■ **Problem details**
Begin with the line that contains "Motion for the" and transcribe each line after it, up to and including the last line of the listing below.

■ **Input data**

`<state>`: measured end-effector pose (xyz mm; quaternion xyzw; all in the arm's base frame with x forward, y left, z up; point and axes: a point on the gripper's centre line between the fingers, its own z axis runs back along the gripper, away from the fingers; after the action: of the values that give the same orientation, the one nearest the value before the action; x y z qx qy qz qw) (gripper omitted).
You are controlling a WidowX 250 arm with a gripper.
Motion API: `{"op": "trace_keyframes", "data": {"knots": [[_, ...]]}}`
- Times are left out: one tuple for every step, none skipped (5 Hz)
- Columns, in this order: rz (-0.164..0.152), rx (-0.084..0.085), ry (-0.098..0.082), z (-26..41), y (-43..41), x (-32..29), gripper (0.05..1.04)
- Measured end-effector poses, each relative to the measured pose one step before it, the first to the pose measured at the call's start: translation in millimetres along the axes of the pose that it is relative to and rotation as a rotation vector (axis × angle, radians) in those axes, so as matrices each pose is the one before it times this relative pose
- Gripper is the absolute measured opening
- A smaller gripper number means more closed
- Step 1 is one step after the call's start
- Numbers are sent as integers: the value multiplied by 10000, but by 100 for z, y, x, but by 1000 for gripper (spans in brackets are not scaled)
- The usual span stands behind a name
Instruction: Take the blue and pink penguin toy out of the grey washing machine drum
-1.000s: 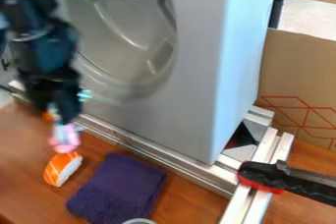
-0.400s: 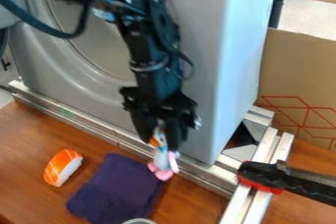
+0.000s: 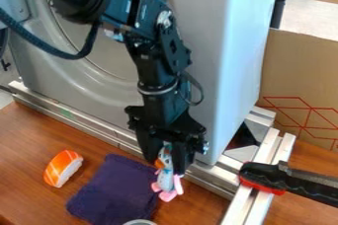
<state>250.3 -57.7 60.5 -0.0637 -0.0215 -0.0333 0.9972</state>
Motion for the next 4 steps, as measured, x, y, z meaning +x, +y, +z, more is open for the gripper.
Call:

■ **Answer section**
Motion for the next 4 steps, as measured, x, y, z meaning +x, +y, +z, more is open for the gripper.
Call:

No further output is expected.